I really like Rose.She is beautiful.

I also love the very last pic.That is a nice picture!


----------



## Doyles-a-Royal (Mar 17, 2008)

Awwww, I want one. They're like big eared Brandys xD


----------



## borzoimom (May 21, 2007)

What pretty dogs! My daughter is looking for a second papillion.


----------



## FriendsOfZoe (Aug 7, 2007)

First of all, you can NEVER have too many dogs lol.
Second of all, I still think Trey is the most gorgeous sheltie I have ever seen...he always looks like he just came from being professionally groomed. And he seems like such a joy to be around. I've decided that I officially want him lol.


----------



## sillylilykitty (Mar 11, 2007)

Beautiful pictures. I love your Papillons but I think Beau is my favorite, but the other 2 are in a super close second.
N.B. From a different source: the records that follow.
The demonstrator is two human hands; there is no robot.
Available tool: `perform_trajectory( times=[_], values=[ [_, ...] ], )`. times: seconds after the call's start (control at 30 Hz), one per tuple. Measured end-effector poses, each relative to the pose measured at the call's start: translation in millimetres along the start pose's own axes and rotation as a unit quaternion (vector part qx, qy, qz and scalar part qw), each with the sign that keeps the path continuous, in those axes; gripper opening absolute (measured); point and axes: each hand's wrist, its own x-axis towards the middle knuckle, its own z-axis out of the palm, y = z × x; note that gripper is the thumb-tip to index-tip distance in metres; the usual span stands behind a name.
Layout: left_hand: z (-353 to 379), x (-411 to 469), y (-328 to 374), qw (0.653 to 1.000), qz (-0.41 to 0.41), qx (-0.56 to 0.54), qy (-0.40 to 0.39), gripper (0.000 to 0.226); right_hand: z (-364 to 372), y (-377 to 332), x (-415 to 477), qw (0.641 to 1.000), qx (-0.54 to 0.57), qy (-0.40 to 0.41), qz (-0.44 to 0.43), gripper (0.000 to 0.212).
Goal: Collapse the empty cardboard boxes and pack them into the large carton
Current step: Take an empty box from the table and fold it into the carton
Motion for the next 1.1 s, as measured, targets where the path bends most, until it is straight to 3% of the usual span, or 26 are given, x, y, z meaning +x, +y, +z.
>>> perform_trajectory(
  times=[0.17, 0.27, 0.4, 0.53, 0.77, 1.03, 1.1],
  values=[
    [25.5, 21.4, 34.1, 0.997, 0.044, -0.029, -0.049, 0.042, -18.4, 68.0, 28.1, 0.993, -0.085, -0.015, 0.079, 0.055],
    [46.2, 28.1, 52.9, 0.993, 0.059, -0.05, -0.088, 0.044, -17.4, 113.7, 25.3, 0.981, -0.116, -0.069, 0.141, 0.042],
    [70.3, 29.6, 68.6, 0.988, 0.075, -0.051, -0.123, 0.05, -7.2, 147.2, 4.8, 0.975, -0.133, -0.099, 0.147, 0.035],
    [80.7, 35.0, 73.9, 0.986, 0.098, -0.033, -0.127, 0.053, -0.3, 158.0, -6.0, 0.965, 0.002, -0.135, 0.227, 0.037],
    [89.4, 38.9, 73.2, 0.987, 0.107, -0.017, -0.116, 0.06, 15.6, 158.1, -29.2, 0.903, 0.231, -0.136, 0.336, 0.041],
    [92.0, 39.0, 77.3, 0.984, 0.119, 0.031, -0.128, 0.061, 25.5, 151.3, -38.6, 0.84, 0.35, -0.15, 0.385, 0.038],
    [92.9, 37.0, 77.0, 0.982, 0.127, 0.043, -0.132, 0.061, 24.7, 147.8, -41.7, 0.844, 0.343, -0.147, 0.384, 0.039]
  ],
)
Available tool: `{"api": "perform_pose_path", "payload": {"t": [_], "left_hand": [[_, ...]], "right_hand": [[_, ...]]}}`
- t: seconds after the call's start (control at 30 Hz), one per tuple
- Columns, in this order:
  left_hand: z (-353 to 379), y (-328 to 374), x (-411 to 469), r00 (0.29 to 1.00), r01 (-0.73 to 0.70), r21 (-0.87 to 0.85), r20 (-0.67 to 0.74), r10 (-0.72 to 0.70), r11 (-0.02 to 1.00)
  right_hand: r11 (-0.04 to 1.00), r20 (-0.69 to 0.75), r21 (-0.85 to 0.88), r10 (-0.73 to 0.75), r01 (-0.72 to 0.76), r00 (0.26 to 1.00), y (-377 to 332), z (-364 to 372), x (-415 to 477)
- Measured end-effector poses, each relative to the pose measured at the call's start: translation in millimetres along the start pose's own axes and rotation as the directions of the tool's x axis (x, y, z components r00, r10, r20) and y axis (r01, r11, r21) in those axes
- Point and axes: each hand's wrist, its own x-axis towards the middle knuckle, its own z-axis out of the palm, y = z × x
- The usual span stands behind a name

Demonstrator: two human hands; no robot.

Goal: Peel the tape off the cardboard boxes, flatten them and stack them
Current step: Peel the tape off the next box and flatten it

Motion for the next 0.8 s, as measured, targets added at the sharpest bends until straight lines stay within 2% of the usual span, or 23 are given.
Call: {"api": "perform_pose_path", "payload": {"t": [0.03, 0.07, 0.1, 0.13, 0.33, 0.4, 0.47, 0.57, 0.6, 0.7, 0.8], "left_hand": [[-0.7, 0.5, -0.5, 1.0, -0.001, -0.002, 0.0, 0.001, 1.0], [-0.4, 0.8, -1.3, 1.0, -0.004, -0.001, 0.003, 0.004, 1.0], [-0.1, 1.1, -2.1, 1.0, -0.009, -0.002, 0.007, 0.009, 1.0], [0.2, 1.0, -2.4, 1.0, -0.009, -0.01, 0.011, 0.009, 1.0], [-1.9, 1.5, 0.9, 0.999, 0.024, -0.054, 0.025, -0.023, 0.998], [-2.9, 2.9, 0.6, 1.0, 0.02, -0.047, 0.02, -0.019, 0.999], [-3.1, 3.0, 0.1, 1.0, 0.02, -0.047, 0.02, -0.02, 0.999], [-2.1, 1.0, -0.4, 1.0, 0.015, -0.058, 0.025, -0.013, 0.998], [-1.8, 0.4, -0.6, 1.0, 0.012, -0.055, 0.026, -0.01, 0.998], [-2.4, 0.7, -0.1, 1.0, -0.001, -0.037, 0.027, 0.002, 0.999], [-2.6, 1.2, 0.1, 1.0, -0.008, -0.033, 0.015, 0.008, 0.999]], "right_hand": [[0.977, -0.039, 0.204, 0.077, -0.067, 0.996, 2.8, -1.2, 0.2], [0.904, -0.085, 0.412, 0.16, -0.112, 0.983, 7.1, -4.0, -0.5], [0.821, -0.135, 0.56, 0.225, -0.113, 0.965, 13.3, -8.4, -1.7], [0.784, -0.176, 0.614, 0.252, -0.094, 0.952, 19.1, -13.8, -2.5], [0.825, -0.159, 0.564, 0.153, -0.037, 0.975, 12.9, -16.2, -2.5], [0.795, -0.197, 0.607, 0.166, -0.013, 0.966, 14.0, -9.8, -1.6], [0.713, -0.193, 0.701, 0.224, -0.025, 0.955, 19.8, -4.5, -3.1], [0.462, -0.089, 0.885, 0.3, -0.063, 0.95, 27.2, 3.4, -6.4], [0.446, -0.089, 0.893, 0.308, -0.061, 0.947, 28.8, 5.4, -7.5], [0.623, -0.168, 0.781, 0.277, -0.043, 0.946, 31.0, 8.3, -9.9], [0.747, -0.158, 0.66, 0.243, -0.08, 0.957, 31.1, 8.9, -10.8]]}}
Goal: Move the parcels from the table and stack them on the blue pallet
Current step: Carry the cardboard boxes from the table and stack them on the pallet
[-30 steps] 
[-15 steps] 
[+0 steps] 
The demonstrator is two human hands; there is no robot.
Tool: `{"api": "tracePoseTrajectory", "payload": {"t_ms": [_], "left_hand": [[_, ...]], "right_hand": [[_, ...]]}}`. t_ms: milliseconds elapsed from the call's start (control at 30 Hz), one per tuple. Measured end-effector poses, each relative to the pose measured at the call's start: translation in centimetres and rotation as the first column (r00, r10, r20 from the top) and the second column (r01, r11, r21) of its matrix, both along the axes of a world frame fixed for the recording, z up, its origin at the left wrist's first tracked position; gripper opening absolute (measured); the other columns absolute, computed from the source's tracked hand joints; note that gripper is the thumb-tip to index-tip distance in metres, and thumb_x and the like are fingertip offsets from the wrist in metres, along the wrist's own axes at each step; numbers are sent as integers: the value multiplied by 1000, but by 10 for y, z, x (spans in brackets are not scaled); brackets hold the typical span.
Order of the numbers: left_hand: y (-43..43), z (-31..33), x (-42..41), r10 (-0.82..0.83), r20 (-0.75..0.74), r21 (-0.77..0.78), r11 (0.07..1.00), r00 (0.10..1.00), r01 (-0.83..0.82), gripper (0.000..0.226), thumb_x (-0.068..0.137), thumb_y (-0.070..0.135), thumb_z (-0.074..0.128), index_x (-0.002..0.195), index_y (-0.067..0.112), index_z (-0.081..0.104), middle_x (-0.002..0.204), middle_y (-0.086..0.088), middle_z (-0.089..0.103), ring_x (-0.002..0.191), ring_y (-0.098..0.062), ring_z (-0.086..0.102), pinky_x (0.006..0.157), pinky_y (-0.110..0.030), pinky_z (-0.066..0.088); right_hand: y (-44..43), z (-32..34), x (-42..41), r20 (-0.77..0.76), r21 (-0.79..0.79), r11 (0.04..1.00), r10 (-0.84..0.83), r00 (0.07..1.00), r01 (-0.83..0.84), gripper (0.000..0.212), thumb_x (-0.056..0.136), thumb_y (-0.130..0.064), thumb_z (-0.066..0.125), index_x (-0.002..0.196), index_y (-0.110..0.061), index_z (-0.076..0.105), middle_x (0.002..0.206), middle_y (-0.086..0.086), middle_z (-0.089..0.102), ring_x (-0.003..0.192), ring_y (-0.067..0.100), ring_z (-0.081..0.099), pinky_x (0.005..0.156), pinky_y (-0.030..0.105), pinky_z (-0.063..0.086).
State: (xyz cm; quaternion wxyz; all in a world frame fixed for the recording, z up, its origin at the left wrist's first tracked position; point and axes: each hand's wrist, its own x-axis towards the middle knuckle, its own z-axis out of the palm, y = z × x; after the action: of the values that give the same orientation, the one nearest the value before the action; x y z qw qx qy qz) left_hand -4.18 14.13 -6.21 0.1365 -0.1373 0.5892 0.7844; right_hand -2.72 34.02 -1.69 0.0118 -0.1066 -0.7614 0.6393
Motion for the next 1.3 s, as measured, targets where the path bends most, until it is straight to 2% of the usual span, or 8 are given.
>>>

I love the profile picture of Summer.


----------



## Corgi1 (Feb 4, 2008)

What beautiful dogs! Now I'm feeling like I'd love to have one, papillons are some of the best dogs. Beau is so pretty, but all of them are so gorgeous!


----------



## Laurelin (Nov 2, 2006)

Thanks guys! Trey is always the favorite. He is a really stunning dog, imo. We always get compliments when taking him out and no one ever believes he's almost 12 years old. You should have seen him when he was young and had just come from his breeder (he was like 8 months I think). There's no way I could ever get him to look that good and fluffy again! Nikki is a grouch, lol! She's got a lot of arthritis so she doesn't go very far usually. (Unless there's a deer) But she's the undisputed Queen of the house. No one messes with her.

Of the papillons, Beau is by far the most 'correct' one. Hes my favorite as far as looks go. I think he's just gorgeous. *Is a little biased* Rose probably could've shown okay but we opted to just spay her. Rose is also really popular when we take all the dogs out. She's got a very round, puppy-like face that can just melt you. She's also kind of timid and just very sweet. Such a cute little dog. Summer's the calmest papillon and the one most likely to just be snuggling in your lap. Then though she wants to go outside and loves to play outside and go see places. Beau is the most hyperactive dog ever, I swear... He's just very very energetic to the point he can keep up with JRTs and BCs. He's a go go go kind of guy. Loves toys and would play fetch all day. Now, Rose is also the smartest one of the bunch. She can trick all the others and takes great pleasure in confusing her brother. You can't trick her at all! 

They're all very different, but all really just great. I love the papillon breed especially (though I love all my individual dogs, papillons as a whole breed are just the best). They're such amazing little dogs.


----------



## CrazyDog (Oct 16, 2007)

Laurelin said:


> Rose looking purty:


She reminds me of a super model with her hair pulled to the side in this pic.   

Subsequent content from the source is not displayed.